# Replace My Carrier Air V



## GlacierPeaks

I am sick of all the problems with my Carrier Air V. Has anyone replaced theirs? If so, how'd that go? I realize I will need to run a thermostat for my furnace (not a big deal). Are there any better AC units I should be looking into specifically?

My TT is a 2007 29BHS, and my AC hasen't worked for 2 years now!


----------



## vdub

I'm a little surprised your's isn't working. I haven't seen much on the forum in the way of dead a/c's. Mine is 6 years old now, has had a lot of use, and is working perfectly (although I need to clean it). Have you had your's checked by an rv maintenance place? I hate to see you spend money if you don't need too.....


----------



## mmblantz

My Carrier is an 05...All I ever do is keep the unit clean. I clean the filters and clean fins up top every year and she's nice and cold still. I did have the tech's check it once 2years ago as part of a package deal at camping world. Maybe you should have it checked. Could be something minor.----Mike


----------



## GlacierPeaks

mmblantz said:


> My Carrier is an 05...All I ever do is keep the unit clean. I clean the filters and clean fins up top every year and she's nice and cold still. I did have the tech's check it once 2years ago as part of a package deal at camping world. Maybe you should have it checked. Could be something minor.----Mike


Have had it checked by 3 different shops, none can get it to work. I replaced a faulty relay in the main circuit board so that works fine now, but the motor is still not working.


----------



## Scoutr2

Sorry to hear about your problem. We have a 2007 29BHS, as well, and all our appliances have worked flawlessly since we took the brabd new unit in August, 2006. I did have the fridge worked on last fall - it would operate intermittently on propane. Turns out that the flame sensor had detached from its anchor.

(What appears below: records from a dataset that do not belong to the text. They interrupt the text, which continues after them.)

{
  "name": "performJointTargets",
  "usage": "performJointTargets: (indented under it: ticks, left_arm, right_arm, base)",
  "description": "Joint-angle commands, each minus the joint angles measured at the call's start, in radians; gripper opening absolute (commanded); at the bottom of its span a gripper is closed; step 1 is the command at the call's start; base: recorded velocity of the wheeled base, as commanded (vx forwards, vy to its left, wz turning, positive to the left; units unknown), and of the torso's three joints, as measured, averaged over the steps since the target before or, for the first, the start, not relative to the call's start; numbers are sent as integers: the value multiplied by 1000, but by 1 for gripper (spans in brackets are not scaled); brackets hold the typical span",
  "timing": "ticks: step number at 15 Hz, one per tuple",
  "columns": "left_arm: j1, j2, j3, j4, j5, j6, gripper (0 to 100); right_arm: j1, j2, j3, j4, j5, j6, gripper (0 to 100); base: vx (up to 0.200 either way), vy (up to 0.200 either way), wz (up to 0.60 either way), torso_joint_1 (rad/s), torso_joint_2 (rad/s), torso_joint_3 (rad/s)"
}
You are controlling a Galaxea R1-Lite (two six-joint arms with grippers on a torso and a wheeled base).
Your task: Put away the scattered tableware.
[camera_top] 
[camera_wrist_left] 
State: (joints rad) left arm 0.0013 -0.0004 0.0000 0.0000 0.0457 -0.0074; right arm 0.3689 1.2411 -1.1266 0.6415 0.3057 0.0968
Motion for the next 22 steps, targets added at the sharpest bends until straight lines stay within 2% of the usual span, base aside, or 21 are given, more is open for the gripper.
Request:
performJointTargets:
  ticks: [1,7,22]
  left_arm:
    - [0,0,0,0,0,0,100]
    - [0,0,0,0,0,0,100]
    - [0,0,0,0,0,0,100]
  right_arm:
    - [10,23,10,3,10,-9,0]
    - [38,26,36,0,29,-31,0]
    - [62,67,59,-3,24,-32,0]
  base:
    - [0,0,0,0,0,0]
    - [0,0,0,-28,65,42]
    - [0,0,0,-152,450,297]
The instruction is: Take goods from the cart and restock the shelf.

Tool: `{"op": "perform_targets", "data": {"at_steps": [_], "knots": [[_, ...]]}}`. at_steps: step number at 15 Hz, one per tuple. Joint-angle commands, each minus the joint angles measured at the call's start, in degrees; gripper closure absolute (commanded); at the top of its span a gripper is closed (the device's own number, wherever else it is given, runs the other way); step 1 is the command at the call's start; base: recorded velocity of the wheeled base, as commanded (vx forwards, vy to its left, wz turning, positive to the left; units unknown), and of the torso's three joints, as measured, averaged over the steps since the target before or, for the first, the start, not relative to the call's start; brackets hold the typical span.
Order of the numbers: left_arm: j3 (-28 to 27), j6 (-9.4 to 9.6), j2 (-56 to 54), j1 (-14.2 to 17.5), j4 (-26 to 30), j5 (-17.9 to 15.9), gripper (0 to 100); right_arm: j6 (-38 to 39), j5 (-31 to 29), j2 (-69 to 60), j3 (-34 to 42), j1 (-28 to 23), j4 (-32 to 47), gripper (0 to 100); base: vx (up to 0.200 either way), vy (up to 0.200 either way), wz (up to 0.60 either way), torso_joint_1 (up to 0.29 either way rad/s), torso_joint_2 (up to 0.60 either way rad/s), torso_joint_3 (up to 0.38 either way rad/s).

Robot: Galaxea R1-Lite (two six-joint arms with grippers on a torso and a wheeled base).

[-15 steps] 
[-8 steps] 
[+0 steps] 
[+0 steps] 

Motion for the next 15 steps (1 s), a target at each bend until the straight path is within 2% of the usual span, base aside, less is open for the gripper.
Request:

Sometimes our Carrier A/C doesn't know what to do when I turn it on. A few times (mostly in the spring) I have had to reset everything after repeated, unsuccessful attempts to start it. Resetting it is as simple as unplugging the 120V (trailer) cord from electric for about 20 seconds, then plugging back in. After that, the controls in the A/C seem to wake up and then everything works fine. 
I think it gets confused when switching from HEAT to COOL. Sometimes, I just have to cycle the system ON and OFF a few times and then everything works fine. I think that if you had taken the unit back to the dealer when it first quit, two years ago, you may have been able to get Carrier to cover repairs or replacement - or even partial payment of such. The A/C comes with a 2-year Warranty and you'd have been just past that - or even still in force, depending on when you bought the trailer. But not many appliance manufacturers would cover it 4-5 years down the road.

The A/C has a master control board for both cooling and heating, so replacing the Carrier with another brand could be very tricky and most likely, very costly. I know this doesn't help you, but this is why I spend about $275/year for the Good Sam aftermarket warranty. I have $250 deductible, which didn't pay for my fridge repairs, but that would be the extent of my expenses were a situation like yours happen to us. Some people don't believe in these warranties (and I do fix a lot of small stuff myself), but it is just another form of insurance. It gives me peace of mind (at a low price) to know that all the really big repair bills will be taken care of.

Mike


----------



## GlacierPeaks

Looks like Coleman makes a replacement unit that will work, along with an adapter for Carrier to Coleman.

http://www.pplmotorhomes.com/parts/rv-air-conditioners/carrier-coleman-adapter.htm

Now that Carrier is out of the RV AC business, it hard to even find parts for the Carrier anymore.


----------



## arotundo

I just replaced my Carrier AirV. Rusted out and if you touched the coils turned into dust. The 1st owners lived on the beach. New one was $629 out the door. And it was very easy to replace.


----------



## vdub

$629 is a bargain. Almost easier than cleaning the old one....


----------



## GlacierPeaks

Did you find a new carrier Air V? Where?


----------



## Tangooutback

vdub said:


> I'm a little surprised your's isn't working. *I haven't seen much on the forum in the way of dead a/c's*. Mine is 6 years old now, has had a lot of use, and is working perfectly (although I need to clean it). Have you had your's checked by an rv maintenance place? I hate to see you spend money if you don't need too.....


Mine kicked the bucket barely before the 5th birthday. It cost me $600 for the new top unit. I installed it myself along with a $40 soft start capacitor, which really helped when powering it with the Yammie 2400iS generator.


----------